People with pneumococcal disease prior to, or at the same time as, the first admission for rheumatoid arthritis or the reference conditions were excluded from the analysis. We searched the database for any subsequent NHS hospital care for, or death from, pneumococcal disease in these cohorts.
Statistical methods
We calculated rates of pneumococcal disease based on person-years. We took ‘date of entry’ into each cohort as the date of first admission for rheumatoid arthritis, or reference condition, and ‘date of exit’ as the date of first record of pneumococcal disease, death or the end of the data set (31 December 1998 for ORLS1; 31 March 2008 for ORLS2 and English HES), whichever was earliest. In the ORLS cohorts, we compared the rheumatoid arthritis cohort with the reference cohort, by calculating the rates for pneumococcal disease, stratified and then standardised by age (in 5-year age groups), sex, calendar year of first recorded admission and district of residence, to ensure that the results of group comparisons were equivalent in these respects. In analysing the England data set, we used similar methods but stratified by region (rather than district) of residence and we included strata for the quintile of patients' Index of Deprivation Score (as a measure of socioeconomic status, not available in the ORLS). We used the indirect method of standardisation, and the combined rheumatoid arthritis and reference cohorts as the standard population. We applied the stratum-specific rates in the combined cohorts to the number of people in each stratum in the rheumatoid arthritis cohort, separately, and then to those in the reference cohort, to obtain the expected number of people with pneumococcal disease in the rheumatoid arthritis cohort and in the reference cohort. We calculated the rate ratio of pneumococcal disease in the rheumatoid arthritis cohort relative to that in the reference cohort. CIs for the rate ratios and χ2 statistics for their significance were calculated as described elsewhere.14
Hospital admission for people first recorded as having diabetes when aged younger than 30 years was used as a proxy for type 1 diabetes, as type of diabetes is not well recorded in routine English hospital statistics.

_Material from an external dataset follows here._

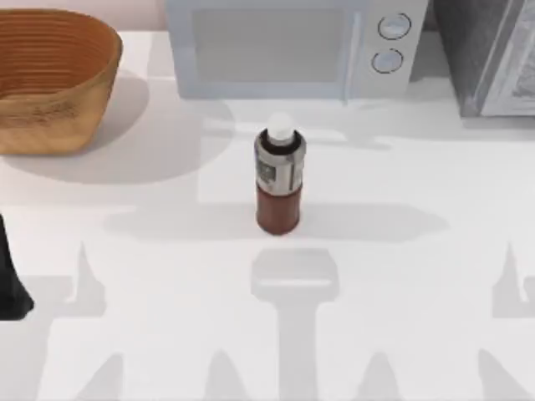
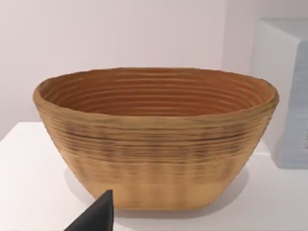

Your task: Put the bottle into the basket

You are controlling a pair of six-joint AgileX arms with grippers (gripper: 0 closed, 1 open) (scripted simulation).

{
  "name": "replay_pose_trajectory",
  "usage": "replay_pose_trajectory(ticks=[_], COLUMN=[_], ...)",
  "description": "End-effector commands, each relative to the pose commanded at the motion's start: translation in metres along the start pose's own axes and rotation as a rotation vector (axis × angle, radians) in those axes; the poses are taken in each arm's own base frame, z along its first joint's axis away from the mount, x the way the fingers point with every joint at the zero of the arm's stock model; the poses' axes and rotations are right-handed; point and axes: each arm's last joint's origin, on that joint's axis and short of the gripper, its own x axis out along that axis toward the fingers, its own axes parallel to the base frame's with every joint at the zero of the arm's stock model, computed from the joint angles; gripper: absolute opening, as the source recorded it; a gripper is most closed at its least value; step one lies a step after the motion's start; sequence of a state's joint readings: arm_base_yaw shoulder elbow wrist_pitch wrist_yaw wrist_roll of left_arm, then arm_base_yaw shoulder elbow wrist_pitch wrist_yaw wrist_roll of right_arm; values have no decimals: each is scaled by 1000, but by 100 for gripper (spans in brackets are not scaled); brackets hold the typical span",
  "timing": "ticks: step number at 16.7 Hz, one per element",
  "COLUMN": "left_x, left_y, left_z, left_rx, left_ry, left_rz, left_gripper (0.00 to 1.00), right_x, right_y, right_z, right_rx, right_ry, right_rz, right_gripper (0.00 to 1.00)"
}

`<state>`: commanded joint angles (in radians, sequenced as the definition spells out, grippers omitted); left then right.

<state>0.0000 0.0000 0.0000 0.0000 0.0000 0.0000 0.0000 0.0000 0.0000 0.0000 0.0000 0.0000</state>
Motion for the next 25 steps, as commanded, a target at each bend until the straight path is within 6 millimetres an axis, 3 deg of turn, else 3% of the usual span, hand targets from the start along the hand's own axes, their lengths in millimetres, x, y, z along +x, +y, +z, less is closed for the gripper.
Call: replay_pose_trajectory(ticks=[8,16,20,25], left_x=[11,70,107,142], left_y=[-6,-36,-64,-102], left_z=[14,33,22,-17], left_rx=[-5,-10,-10,-7], left_ry=[-6,3,5,6], left_rz=[-73,-306,-445,-605], left_gripper=[100,100,100,100], right_x=[0,0,0,0], right_y=[0,0,0,0], right_z=[0,0,0,0], right_rx=[0,0,0,0], right_ry=[0,0,0,0], right_rz=[0,0,0,0], right_gripper=[100,100,100,100])
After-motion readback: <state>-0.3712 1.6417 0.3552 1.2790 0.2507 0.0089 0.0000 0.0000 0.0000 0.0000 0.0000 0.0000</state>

In the ninth revision of the ICD, used up to 2001 in our data sets, the coding of ‘pneumococcal pneumonia’ and ‘lobar pneumonia, organism unspecified’ are equivalent: both are coded as code 481. We included the ICD10 code J18.1 for ‘lobar pneumonia, unspecified’ in our analysis. Although it is likely that a good proportion of cases coded as such are attributable to pneumococcal infection, there will be some that are not. To address this, we performed a sensitivity analysis excluding the code J18.1 from the analysis for England to compare with the main results.
In order to determine whether the risk of pneumococcal disease in people with immune-mediated diseases is comparable to the risk of well-established risk factors for which immunisation is already recommended, we additionally looked at COPD and chronic renal disease as exposure conditions.
Results
The numbers of people in the study, and percentages who were female, are shown in table 1.
There were significantly high risks of pneumococcal disease after hospital admission, in all three data sets, for Addison's disease, autoimmune haemolytic anaemia, Crohn's disease, diabetes under 30 years of age, MS, myxoedema, pernicious anaemia, polyarteritis nodosa, primary biliary cirrhosis, psoriasis, rheumatoid arthritis, scleroderma, Sjogren's syndrome and SLE (table 2, see appendix 1, online only, for numbers on which the rate ratios are based).
In the data set for all England, which was much larger, there were also increased risks for pneumococcal disease in people admitted with ankylosing spondylitis, chronic active hepatitis, dermatomyositis/polymyositis, idiopathic thrombocytopaenia purpura, myasthenia gravis, pemphigus/pemphigoid, thyrotoxicosis and ulcerative colitis (table 2 and appendix 1, online only).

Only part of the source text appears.